COMPLEMENT SYSTEM IN SEROLOGICAL REACTION
Complement system will be utilized in certain serological reactions for Antibody or Antigen determination.
- These tests are called lysis reactions. However, many of them demonstrate mostly the historical interest because of their moderate sensitivity and hard test performance (they are laborious and time-consuming).
- Lysis reactions comprise bacteriolysis, hemolysis and immune response
- Cell lysis occurs under the action of three main components of those reactions: specific antibodies from the immune serum, corresponding antigen and a lytic substance present in any serum – complement system.
BACTERIOLYSIS REACTION.
- Bacteriolysis reaction is justof historical interest. It had been discovered in 1890s, when V. Isaiev and R. Pfeiffer revealed the antibodies (bacteriolysins) capable of dissolving bacteria within the blood of the immune animals.
- This reaction was primarily used for bacterial identification and for antibody determination. Being of limited sensitivity, it’s not in practical use now.
HEMOLYTIC REACTION
- After immunization of rabbits with a suspension of sheep red blood cells (SRBC), the particular antibodies (hemolysins) arise within the rabbit’s blood that are capable of interacting with sheep erythrocytes.
- This hemolytic serum is employed in hemolysis reaction and immune reaction. It’s to be heated at 56° С for half-hour for inactivation of its own complement.
- The addition of fresh animal serum, even a non-immune one, restores the hemolytic properties of the immune serum. For that purpose guinea pig serum as complement source is employed.
- If hemolytic serum (antibody), sheep erythrocytes (antigen) and complement are placed into a tube in definite quantitative proportions, then in a very jiffy hemoglobin starts to pass out of the erythrocytes into the encircling fluid, and therefore the medium is colored reddish.
- It results from the complement damage of erythrocyte membranes. The quantity of hemolysis will be estimated visually or by colorimetric methods.
- The reaction of hemolysis features a strictly marked specificity. It is used as a detection system for complement-fixation test and for determination of serum complement activity.
- When quantitatively measured, serum complement activity is expressed in units of fifty hemolysis (CH50).
- The amountof serum complement increase at the start of infectious process, but may fall significantly in autoimmune diseases (e.g., in systemic lupus erythematosus) thanks to the complement consumption by immune complexes.
COMPLEMENT FIXATION TEST
- The specific interaction of antibody and antigen ends up in the adsorption of complement. This action can not be directly visible.
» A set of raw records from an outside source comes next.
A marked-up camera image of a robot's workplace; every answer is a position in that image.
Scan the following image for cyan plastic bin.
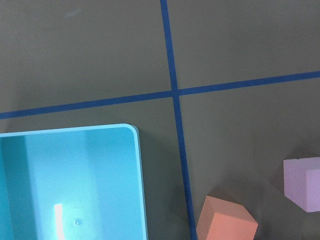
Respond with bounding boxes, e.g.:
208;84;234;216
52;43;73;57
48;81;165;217
0;124;148;240

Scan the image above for orange foam cube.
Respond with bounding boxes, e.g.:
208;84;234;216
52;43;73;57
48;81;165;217
196;195;258;240

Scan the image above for lavender foam cube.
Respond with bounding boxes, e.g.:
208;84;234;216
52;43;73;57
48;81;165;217
283;157;320;213

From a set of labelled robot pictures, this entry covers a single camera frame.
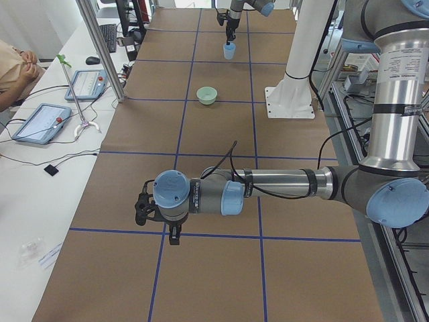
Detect black keyboard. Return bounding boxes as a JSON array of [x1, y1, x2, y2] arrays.
[[99, 23, 117, 53]]

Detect white camera stand base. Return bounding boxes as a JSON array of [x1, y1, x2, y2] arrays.
[[265, 0, 335, 119]]

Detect green plastic bowl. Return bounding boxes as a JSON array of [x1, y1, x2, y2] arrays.
[[196, 87, 218, 105]]

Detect aluminium frame post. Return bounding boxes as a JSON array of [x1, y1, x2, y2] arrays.
[[76, 0, 125, 103]]

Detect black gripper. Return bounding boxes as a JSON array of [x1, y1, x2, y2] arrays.
[[226, 19, 239, 46], [166, 214, 188, 245]]

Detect small black square pad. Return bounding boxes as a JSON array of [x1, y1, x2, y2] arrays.
[[44, 164, 59, 176]]

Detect clear plastic bag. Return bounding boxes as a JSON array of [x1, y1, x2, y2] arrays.
[[17, 237, 45, 268]]

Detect lower blue teach pendant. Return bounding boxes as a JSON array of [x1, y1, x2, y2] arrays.
[[12, 103, 72, 145]]

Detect seated person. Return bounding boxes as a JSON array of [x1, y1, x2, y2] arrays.
[[1, 40, 45, 112]]

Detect metal rod stand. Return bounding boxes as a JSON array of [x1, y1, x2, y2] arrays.
[[56, 54, 101, 140]]

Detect blue teach pendant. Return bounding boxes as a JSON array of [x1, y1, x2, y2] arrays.
[[12, 103, 72, 145], [69, 70, 108, 101]]

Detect black computer mouse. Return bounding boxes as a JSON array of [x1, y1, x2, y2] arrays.
[[85, 56, 101, 66]]

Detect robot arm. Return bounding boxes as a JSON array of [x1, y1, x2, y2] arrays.
[[135, 1, 428, 245], [218, 0, 274, 45]]

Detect light blue plastic cup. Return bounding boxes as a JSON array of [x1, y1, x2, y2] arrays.
[[223, 42, 236, 60]]

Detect upper blue teach pendant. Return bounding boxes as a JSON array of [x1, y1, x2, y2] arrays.
[[69, 70, 108, 101]]

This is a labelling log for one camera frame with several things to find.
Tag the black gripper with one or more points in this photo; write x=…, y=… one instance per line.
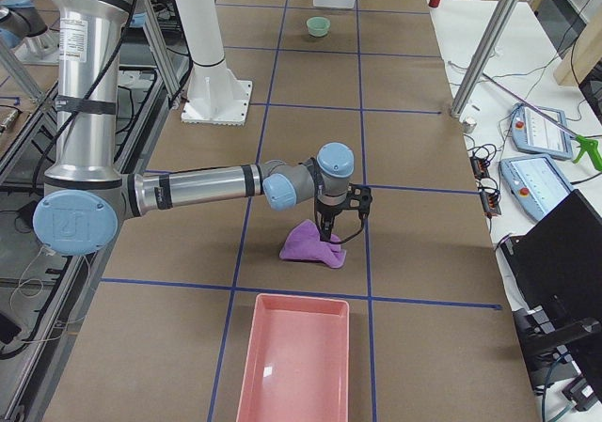
x=326, y=210

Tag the black monitor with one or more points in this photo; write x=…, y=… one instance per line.
x=557, y=266

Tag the pale green bowl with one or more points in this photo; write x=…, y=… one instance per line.
x=318, y=26

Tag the small metal cylinder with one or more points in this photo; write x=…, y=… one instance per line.
x=469, y=124

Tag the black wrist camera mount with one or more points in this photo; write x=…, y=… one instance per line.
x=359, y=199

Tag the green handled reacher stick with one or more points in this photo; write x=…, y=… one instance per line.
x=588, y=146

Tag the pink plastic tray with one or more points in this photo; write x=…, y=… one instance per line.
x=297, y=362

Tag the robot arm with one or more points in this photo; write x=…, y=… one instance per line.
x=20, y=20
x=86, y=198

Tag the teach pendant tablet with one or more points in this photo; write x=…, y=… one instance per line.
x=534, y=133
x=537, y=183

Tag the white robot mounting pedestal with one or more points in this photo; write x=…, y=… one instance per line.
x=214, y=94

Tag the aluminium frame post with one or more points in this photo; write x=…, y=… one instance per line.
x=500, y=17

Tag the purple microfiber cloth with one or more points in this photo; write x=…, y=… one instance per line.
x=303, y=244

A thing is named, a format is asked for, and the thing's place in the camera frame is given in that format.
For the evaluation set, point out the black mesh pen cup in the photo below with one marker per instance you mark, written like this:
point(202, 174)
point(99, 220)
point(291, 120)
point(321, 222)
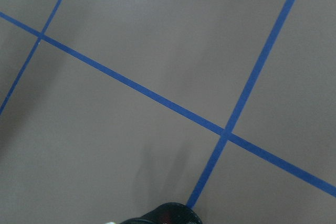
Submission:
point(170, 213)

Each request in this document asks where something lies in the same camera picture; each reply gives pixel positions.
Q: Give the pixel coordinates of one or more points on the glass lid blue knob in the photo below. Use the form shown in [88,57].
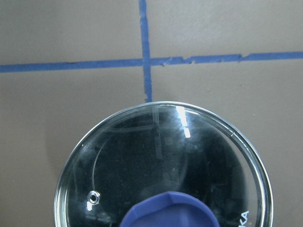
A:
[164,164]

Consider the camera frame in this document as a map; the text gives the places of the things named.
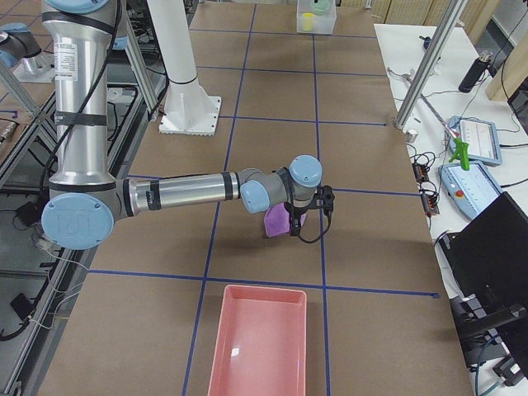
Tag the purple cloth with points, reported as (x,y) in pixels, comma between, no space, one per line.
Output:
(277,221)

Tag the yellow plastic cup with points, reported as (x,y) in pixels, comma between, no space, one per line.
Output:
(307,21)

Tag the clear plastic bin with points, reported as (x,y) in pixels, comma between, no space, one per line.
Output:
(322,24)

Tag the far blue teach pendant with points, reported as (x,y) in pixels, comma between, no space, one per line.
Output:
(481,136)

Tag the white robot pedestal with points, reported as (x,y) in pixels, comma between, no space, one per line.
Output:
(188,109)

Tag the aluminium frame post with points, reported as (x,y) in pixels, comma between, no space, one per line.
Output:
(438,41)

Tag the black water bottle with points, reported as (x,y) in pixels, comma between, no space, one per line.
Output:
(476,71)

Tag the small metal cylinder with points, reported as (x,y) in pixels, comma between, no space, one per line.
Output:
(411,136)

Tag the pink plastic bin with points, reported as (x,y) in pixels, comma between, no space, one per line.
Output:
(261,342)

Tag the green ceramic bowl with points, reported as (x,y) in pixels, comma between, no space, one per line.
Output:
(320,7)

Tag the green handled reacher grabber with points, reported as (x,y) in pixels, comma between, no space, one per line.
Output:
(461,147)

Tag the near blue teach pendant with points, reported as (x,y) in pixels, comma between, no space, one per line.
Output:
(472,191)

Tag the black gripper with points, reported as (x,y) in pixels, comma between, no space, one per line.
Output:
(298,215)

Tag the black laptop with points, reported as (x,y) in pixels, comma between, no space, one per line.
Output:
(488,257)

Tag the blue teach pendant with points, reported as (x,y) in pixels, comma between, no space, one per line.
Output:
(481,136)
(472,191)

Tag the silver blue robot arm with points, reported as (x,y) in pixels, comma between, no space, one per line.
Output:
(85,200)

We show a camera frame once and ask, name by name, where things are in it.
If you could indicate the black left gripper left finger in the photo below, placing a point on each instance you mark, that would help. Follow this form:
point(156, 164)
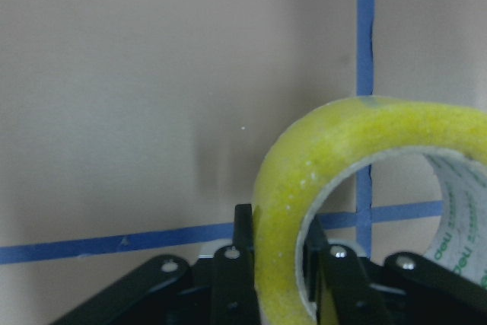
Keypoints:
point(216, 289)

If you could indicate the yellow tape roll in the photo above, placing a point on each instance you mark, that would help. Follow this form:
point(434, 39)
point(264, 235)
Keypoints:
point(316, 153)

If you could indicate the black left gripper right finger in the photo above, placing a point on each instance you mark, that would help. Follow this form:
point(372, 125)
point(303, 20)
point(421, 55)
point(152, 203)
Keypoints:
point(406, 289)

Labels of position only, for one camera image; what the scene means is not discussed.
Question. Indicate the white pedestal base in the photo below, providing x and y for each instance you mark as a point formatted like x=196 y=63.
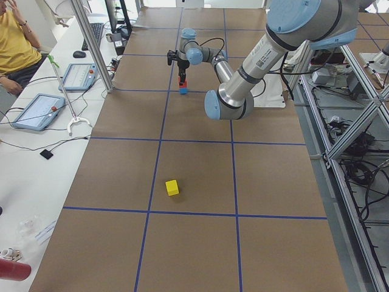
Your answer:
x=269 y=92

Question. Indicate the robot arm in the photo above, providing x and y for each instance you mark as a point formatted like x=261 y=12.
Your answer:
x=190 y=52
x=324 y=24

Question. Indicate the red bottle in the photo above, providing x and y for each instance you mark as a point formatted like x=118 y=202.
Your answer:
x=16 y=271

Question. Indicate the blue block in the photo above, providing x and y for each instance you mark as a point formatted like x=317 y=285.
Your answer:
x=183 y=90

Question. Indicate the near teach pendant tablet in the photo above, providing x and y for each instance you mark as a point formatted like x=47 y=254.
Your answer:
x=39 y=113

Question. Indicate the small black square pad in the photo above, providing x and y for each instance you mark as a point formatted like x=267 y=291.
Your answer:
x=46 y=154

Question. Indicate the reacher grabber stick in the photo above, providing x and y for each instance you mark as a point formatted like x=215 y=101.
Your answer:
x=75 y=118

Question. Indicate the yellow block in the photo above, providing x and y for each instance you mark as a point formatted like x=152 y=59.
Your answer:
x=172 y=187

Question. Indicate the far teach pendant tablet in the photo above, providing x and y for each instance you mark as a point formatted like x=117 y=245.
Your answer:
x=79 y=76

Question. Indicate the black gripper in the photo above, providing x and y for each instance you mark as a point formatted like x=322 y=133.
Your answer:
x=182 y=64

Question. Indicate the red block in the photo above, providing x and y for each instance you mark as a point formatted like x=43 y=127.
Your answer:
x=182 y=83

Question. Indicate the person in yellow shirt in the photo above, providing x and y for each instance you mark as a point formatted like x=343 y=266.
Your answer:
x=20 y=56

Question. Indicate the aluminium frame post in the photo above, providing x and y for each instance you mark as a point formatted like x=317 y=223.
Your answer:
x=93 y=47

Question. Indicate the black computer mouse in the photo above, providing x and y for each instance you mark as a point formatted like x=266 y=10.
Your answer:
x=79 y=54

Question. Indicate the teach pendant tablet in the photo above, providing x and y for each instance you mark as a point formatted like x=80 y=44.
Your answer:
x=39 y=113
x=79 y=76

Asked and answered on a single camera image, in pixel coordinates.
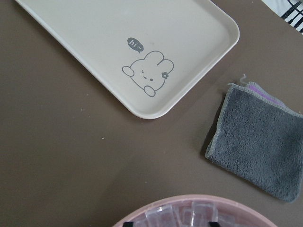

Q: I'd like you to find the cream rabbit tray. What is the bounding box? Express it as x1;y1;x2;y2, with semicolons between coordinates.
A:
19;0;240;119

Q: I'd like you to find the grey folded cloth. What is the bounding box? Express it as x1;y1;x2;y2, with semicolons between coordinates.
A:
205;75;303;202

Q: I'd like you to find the pink bowl of ice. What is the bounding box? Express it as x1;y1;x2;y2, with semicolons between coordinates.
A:
116;194;303;227

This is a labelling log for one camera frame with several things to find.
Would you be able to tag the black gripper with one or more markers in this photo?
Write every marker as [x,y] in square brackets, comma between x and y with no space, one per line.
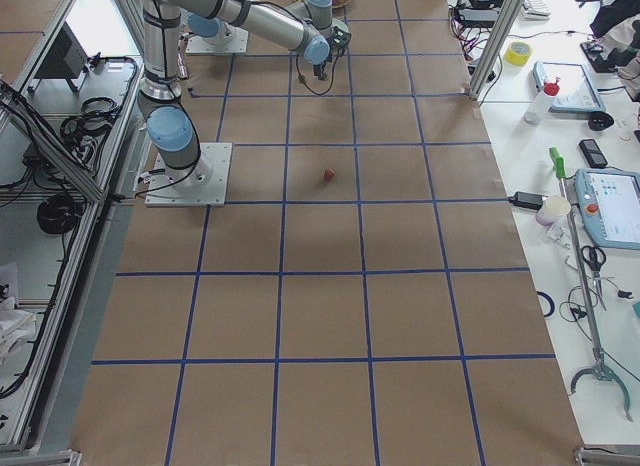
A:
[318,67]

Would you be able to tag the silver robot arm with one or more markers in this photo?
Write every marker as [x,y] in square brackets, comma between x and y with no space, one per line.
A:
[306,28]

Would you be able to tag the light green plate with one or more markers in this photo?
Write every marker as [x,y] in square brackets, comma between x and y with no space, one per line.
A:
[340,24]

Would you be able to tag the yellow tape roll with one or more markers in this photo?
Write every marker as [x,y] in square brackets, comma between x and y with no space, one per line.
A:
[517,53]

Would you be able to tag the plastic bottle red cap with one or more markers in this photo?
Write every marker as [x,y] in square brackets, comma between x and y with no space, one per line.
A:
[541,104]

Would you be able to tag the black power adapter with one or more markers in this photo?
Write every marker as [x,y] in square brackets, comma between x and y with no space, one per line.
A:
[526,200]

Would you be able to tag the paper cup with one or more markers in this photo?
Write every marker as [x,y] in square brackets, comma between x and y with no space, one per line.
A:
[553,208]

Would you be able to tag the teach pendant tablet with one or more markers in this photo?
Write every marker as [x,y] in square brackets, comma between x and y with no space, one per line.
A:
[608,202]

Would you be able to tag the black scissors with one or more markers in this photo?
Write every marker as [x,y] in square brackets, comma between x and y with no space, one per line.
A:
[595,258]

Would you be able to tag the reacher grabber tool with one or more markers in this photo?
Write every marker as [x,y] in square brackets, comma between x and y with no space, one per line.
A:
[600,371]

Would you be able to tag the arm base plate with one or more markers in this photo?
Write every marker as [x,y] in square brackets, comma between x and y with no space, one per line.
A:
[235,41]
[207,185]

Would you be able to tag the aluminium frame post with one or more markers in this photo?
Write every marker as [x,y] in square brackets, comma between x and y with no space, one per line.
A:
[498,35]

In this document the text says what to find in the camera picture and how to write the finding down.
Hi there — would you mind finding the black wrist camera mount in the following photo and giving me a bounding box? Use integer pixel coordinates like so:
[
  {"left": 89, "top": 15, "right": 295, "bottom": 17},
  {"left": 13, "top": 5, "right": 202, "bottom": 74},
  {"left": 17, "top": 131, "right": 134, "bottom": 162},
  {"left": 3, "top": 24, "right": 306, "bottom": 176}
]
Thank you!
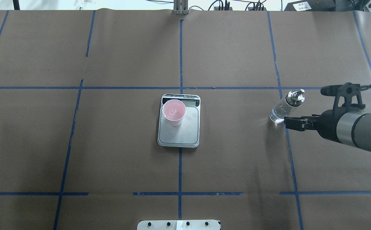
[{"left": 320, "top": 82, "right": 369, "bottom": 112}]

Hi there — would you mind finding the pink plastic cup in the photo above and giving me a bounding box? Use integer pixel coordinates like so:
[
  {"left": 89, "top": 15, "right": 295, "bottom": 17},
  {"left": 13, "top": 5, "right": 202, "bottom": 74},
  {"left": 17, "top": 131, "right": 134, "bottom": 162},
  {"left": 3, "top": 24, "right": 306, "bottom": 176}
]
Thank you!
[{"left": 162, "top": 99, "right": 186, "bottom": 126}]

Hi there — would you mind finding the aluminium frame post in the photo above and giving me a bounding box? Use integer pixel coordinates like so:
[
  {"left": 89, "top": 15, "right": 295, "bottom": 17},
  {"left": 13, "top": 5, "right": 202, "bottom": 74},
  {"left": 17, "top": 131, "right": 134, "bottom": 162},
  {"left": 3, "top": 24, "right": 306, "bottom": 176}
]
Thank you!
[{"left": 173, "top": 0, "right": 189, "bottom": 15}]

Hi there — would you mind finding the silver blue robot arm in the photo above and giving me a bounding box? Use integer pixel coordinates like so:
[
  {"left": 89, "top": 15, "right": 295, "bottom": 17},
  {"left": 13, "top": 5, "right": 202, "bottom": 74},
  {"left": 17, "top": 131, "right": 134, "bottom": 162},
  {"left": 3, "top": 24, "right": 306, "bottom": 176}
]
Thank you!
[{"left": 284, "top": 110, "right": 371, "bottom": 152}]

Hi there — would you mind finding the black box with label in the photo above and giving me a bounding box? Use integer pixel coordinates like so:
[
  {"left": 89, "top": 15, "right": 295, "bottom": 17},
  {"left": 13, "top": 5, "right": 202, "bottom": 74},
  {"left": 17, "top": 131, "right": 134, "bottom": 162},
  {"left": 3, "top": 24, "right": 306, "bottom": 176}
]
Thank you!
[{"left": 283, "top": 0, "right": 336, "bottom": 12}]

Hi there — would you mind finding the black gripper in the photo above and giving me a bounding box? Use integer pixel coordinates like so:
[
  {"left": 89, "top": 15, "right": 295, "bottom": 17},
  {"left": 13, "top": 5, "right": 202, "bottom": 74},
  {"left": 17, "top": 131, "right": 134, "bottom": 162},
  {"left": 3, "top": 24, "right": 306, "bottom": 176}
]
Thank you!
[{"left": 284, "top": 109, "right": 344, "bottom": 141}]

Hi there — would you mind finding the silver kitchen scale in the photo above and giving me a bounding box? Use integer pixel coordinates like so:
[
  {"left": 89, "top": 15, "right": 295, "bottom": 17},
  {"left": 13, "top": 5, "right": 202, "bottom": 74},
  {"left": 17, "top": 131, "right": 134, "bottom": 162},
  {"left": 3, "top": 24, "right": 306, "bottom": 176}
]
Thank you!
[{"left": 157, "top": 94, "right": 201, "bottom": 148}]

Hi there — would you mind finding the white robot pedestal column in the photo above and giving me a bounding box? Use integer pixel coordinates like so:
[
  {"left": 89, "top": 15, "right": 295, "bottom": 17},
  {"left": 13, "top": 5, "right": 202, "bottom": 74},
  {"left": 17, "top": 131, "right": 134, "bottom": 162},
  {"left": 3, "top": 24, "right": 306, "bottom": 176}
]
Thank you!
[{"left": 137, "top": 219, "right": 222, "bottom": 230}]

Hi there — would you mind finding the clear glass sauce bottle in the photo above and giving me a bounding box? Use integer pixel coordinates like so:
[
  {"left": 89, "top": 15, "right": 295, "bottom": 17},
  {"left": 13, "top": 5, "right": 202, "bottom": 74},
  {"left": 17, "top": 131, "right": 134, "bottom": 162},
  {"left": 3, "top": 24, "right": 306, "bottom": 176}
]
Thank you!
[{"left": 269, "top": 89, "right": 305, "bottom": 124}]

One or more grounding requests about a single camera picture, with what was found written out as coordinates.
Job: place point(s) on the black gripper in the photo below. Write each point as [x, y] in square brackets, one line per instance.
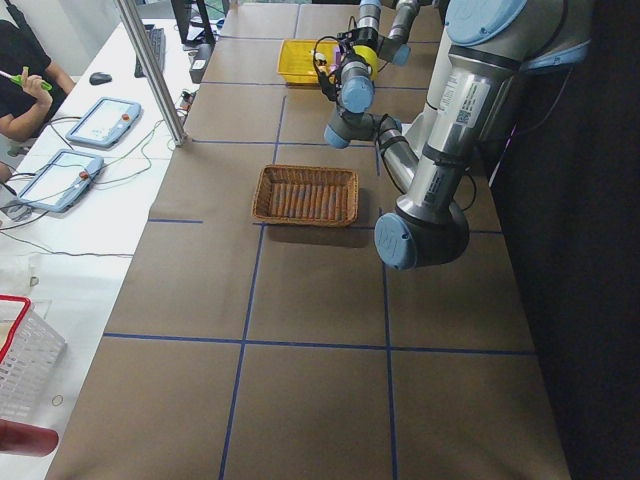
[368, 34]

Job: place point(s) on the yellow tape roll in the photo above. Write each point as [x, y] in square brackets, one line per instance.
[370, 57]

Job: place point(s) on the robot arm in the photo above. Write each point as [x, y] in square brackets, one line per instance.
[390, 25]
[484, 45]

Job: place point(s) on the yellow wicker tray basket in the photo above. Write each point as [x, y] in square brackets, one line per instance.
[300, 59]

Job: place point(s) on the brown wicker basket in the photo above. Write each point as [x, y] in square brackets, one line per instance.
[306, 196]

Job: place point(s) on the purple foam cube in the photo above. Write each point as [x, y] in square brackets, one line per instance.
[338, 56]

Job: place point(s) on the black power box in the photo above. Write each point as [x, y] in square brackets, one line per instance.
[200, 58]

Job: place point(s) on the black monitor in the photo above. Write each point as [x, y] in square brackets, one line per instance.
[193, 22]

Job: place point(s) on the black keyboard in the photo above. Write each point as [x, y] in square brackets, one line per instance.
[157, 42]

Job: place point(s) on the computer mouse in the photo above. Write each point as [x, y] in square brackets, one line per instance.
[99, 78]

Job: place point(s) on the far teach pendant tablet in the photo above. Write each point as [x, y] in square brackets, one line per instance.
[104, 124]

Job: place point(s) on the teach pendant tablet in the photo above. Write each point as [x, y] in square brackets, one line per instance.
[104, 124]
[61, 182]

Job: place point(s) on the seated person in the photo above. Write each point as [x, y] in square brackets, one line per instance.
[28, 105]

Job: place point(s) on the near teach pendant tablet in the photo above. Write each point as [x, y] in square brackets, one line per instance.
[61, 182]

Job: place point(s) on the white plastic crate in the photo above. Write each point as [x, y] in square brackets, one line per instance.
[30, 348]

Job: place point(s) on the red cylinder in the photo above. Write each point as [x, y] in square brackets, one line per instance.
[27, 440]

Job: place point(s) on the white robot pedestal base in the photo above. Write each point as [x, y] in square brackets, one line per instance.
[418, 132]

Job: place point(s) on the aluminium frame post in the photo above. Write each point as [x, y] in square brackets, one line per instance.
[136, 33]
- In 1901 J. Bordet and O. Gengou introduced an indicator second system (hemolytic) into this reaction.
- It’s composed of a suspension of sheep red blood cells and therefore the corresponding hemolytic serum containing hemolysins.
- In immune response test two systems of reagents are included: antigen with antibody and complement (first specific system), and mixture of sheep erythrocytes with hemolytic serum (second indicator hemolytic system).
- This reaction can determine either unknown antibodies or antigens counting ontest modification. Both systems are placed into thermostat for incubation.
- Then they’re mixed together within the separate tube, and therefore the mixture is incubated again in an exceedingly thermostat for 30-60 minutes at 37oC or at 4oC overnight.
- The immune reaction test (CFT) is thought to be positive just in case of hemolysis absence.
- This result obtained in the complement consumption by antigen-antibody complex has been formed within the specific system.
- Therefore, the second system isn’t hemolyzed as no complement is left for it, and therefore the medium remains opaque.
- It just in case of positive result the erythrocytes finally settle to the underside of the tube, and therefore the supernatant fluid becomes transparent and colourless.
- In negative reaction of the CFT the complement does not combine to Ag-Ab complex but it get reacts with the complex “sheep erythrocytes-hemolysin”, leads to causing hemolysis – the medium turns transparent and red after the lysis of sheep RBCs.
- Complement fixation reaction has rather high specificity and retains its significance for a few medical applications.
- This test is employed in serological diagnosis of syphilis (Wassermann’s reaction), Q fever, epidemic typhoid and other rickettsioses, glanders, and several other viral diseases (e.g., influenza).
- It’s going to be used either for determination of the titer of specific antibodies or for the antigen identification.